> [TASK BRIEF] All of the records should be given back exactly and in full.
=== Begin Enclosure ===
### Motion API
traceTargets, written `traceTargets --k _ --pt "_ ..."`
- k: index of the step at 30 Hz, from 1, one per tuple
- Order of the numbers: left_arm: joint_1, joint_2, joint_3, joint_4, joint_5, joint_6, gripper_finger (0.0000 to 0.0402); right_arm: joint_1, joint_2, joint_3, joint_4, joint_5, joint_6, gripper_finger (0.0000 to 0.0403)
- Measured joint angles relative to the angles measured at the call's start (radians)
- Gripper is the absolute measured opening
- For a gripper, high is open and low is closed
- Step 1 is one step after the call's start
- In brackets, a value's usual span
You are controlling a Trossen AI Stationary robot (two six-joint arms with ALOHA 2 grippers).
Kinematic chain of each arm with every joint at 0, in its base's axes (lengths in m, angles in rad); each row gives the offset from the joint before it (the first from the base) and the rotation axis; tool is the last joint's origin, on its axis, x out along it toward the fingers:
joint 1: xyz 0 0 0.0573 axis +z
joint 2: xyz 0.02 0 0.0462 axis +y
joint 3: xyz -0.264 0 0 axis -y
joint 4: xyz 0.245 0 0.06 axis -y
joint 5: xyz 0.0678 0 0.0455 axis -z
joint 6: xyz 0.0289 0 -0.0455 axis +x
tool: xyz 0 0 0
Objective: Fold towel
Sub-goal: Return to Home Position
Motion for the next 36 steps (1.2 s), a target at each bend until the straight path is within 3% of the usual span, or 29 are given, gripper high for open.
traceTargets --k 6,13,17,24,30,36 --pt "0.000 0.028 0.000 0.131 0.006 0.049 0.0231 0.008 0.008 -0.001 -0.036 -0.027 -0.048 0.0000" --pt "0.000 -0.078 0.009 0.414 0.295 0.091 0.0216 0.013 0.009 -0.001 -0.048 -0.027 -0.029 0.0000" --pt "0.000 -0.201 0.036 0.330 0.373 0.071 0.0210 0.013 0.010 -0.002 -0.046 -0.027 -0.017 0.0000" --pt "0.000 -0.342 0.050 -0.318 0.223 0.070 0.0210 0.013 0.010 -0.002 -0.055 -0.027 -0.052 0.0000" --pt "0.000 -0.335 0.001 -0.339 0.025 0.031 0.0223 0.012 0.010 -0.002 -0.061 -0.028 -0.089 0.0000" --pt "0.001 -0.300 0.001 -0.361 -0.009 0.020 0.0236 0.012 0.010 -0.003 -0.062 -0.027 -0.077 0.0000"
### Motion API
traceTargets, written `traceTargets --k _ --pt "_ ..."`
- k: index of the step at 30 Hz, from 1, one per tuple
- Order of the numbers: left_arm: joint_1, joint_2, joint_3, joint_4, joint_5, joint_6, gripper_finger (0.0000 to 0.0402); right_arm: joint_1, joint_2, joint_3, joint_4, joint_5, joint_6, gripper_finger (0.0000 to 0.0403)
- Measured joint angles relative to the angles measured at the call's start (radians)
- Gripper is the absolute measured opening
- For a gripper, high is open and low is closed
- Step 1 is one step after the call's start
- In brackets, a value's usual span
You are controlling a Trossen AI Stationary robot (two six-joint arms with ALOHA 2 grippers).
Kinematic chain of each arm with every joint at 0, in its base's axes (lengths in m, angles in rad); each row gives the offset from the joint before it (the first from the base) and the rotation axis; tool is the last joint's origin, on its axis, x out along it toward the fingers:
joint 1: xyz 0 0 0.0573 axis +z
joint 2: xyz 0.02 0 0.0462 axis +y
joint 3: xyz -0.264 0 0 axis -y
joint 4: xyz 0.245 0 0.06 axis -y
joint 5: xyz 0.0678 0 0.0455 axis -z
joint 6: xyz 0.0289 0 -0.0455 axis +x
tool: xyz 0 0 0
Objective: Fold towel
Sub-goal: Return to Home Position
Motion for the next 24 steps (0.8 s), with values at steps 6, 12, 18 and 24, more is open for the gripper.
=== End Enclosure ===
> [REPLY TO THE EXERCISE]
### Motion API
traceTargets, written `traceTargets --k _ --pt "_ ..."`
- k: index of the step at 30 Hz, from 1, one per tuple
- Order of the numbers: left_arm: joint_1, joint_2, joint_3, joint_4, joint_5, joint_6, gripper_finger (0.0000 to 0.0402); right_arm: joint_1, joint_2, joint_3, joint_4, joint_5, joint_6, gripper_finger (0.0000 to 0.0403)
- Measured joint angles relative to the angles measured at the call's start (radians)
- Gripper is the absolute measured opening
- For a gripper, high is open and low is closed
- Step 1 is one step after the call's start
- In brackets, a value's usual span
You are controlling a Trossen AI Stationary robot (two six-joint arms with ALOHA 2 grippers).
Kinematic chain of each arm with every joint at 0, in its base's axes (lengths in m, angles in rad); each row gives the offset from the joint before it (the first from the base) and the rotation axis; tool is the last joint's origin, on its axis, x out along it toward the fingers:
joint 1: xyz 0 0 0.0573 axis +z
joint 2: xyz 0.02 0 0.0462 axis +y
joint 3: xyz -0.264 0 0 axis -y
joint 4: xyz 0.245 0 0.06 axis -y
joint 5: xyz 0.0678 0 0.0455 axis -z
joint 6: xyz 0.0289 0 -0.0455 axis +x
tool: xyz 0 0 0
Objective: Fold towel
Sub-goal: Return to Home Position
Motion for the next 36 steps (1.2 s), a target at each bend until the straight path is within 3% of the usual span, or 29 are given, gripper high for open.
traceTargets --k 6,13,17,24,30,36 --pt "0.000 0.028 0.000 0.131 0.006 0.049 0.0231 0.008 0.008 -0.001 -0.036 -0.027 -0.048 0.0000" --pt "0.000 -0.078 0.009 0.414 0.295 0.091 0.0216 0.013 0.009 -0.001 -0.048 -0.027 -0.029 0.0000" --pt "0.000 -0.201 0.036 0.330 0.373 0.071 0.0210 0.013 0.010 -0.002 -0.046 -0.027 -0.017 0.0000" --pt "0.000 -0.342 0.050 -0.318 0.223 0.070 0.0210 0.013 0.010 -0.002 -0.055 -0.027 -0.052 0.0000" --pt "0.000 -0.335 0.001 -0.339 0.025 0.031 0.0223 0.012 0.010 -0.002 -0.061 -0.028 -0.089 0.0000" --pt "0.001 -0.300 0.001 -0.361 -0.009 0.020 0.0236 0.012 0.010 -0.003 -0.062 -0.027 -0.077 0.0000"
### Motion API
traceTargets, written `traceTargets --k _ --pt "_ ..."`
- k: index of the step at 30 Hz, from 1, one per tuple
- Order of the numbers: left_arm: joint_1, joint_2, joint_3, joint_4, joint_5, joint_6, gripper_finger (0.0000 to 0.0402); right_arm: joint_1, joint_2, joint_3, joint_4, joint_5, joint_6, gripper_finger (0.0000 to 0.0403)
- Measured joint angles relative to the angles measured at the call's start (radians)
- Gripper is the absolute measured opening
- For a gripper, high is open and low is closed
- Step 1 is one step after the call's start
- In brackets, a value's usual span
You are controlling a Trossen AI Stationary robot (two six-joint arms with ALOHA 2 grippers).
Kinematic chain of each arm with every joint at 0, in its base's axes (lengths in m, angles in rad); each row gives the offset from the joint before it (the first from the base) and the rotation axis; tool is the last joint's origin, on its axis, x out along it toward the fingers:
joint 1: xyz 0 0 0.0573 axis +z
joint 2: xyz 0.02 0 0.0462 axis +y
joint 3: xyz -0.264 0 0 axis -y
joint 4: xyz 0.245 0 0.06 axis -y
joint 5: xyz 0.0678 0 0.0455 axis -z
joint 6: xyz 0.0289 0 -0.0455 axis +x
tool: xyz 0 0 0
Objective: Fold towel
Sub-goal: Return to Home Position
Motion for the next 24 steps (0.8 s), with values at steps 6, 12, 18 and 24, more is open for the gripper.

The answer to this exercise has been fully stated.